### REQUIREMENT
Could you restate word for word every line of the records below, from the first one to the one holding "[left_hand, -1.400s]"?
━━ DATASET RECORDS ━━
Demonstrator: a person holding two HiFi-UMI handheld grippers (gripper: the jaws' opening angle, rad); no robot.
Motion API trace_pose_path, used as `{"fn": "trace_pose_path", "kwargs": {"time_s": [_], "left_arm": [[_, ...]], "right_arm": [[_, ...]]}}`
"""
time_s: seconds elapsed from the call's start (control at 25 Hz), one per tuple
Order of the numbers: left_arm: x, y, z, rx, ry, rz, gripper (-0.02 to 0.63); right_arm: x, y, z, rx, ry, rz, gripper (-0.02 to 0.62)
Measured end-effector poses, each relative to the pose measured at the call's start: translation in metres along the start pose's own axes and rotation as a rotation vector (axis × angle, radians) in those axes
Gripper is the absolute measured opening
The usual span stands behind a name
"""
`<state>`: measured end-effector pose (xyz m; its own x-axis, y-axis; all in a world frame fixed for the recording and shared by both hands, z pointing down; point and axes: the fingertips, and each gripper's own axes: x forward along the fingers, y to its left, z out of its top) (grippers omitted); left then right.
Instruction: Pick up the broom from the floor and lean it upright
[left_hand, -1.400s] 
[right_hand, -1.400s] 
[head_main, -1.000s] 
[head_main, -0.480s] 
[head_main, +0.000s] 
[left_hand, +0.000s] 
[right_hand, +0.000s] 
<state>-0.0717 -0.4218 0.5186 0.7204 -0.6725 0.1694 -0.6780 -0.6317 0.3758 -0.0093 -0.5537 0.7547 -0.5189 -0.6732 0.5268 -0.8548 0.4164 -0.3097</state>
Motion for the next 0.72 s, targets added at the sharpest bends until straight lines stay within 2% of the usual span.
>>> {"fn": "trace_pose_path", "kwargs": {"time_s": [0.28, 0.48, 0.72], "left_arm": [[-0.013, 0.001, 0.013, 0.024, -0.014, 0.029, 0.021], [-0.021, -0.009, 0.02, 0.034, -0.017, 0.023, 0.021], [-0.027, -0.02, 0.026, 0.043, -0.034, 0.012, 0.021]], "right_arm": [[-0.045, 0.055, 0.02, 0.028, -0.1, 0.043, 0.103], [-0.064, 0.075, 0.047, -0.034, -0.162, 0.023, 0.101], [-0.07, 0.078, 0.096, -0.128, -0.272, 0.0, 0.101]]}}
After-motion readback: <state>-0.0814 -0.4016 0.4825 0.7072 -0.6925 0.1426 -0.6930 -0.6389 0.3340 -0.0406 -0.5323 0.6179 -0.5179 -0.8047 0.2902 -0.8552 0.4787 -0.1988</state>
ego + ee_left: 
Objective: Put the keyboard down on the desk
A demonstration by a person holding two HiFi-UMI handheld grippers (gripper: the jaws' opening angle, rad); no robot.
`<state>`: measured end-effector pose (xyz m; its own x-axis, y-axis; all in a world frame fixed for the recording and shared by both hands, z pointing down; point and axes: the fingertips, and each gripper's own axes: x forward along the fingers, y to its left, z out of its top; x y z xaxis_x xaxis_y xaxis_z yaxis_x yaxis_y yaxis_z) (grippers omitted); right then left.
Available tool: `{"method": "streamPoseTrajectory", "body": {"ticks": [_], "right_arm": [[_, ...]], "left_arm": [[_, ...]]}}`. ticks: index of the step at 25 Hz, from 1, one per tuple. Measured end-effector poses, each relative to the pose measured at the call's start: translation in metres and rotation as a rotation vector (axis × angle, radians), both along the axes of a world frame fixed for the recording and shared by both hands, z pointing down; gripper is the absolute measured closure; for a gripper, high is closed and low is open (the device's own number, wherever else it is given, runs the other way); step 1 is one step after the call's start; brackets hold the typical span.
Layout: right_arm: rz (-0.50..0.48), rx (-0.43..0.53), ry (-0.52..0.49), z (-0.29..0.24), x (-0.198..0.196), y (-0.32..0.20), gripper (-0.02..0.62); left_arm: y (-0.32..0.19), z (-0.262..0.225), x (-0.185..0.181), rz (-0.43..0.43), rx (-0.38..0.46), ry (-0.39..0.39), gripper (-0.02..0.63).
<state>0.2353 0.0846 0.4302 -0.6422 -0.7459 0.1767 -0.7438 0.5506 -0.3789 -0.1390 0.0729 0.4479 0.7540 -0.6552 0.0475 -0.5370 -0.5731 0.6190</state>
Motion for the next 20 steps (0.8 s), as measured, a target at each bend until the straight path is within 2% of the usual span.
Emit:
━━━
### SOLUTION BELOW
Demonstrator: a person holding two HiFi-UMI handheld grippers (gripper: the jaws' opening angle, rad); no robot.
Motion API trace_pose_path, used as `{"fn": "trace_pose_path", "kwargs": {"time_s": [_], "left_arm": [[_, ...]], "right_arm": [[_, ...]]}}`
"""
time_s: seconds elapsed from the call's start (control at 25 Hz), one per tuple
Order of the numbers: left_arm: x, y, z, rx, ry, rz, gripper (-0.02 to 0.63); right_arm: x, y, z, rx, ry, rz, gripper (-0.02 to 0.62)
Measured end-effector poses, each relative to the pose measured at the call's start: translation in metres along the start pose's own axes and rotation as a rotation vector (axis × angle, radians) in those axes
Gripper is the absolute measured opening
The usual span stands behind a name
"""
`<state>`: measured end-effector pose (xyz m; its own x-axis, y-axis; all in a world frame fixed for the recording and shared by both hands, z pointing down; point and axes: the fingertips, and each gripper's own axes: x forward along the fingers, y to its left, z out of its top) (grippers omitted); left then right.
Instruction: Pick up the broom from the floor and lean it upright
[left_hand, -1.400s] 

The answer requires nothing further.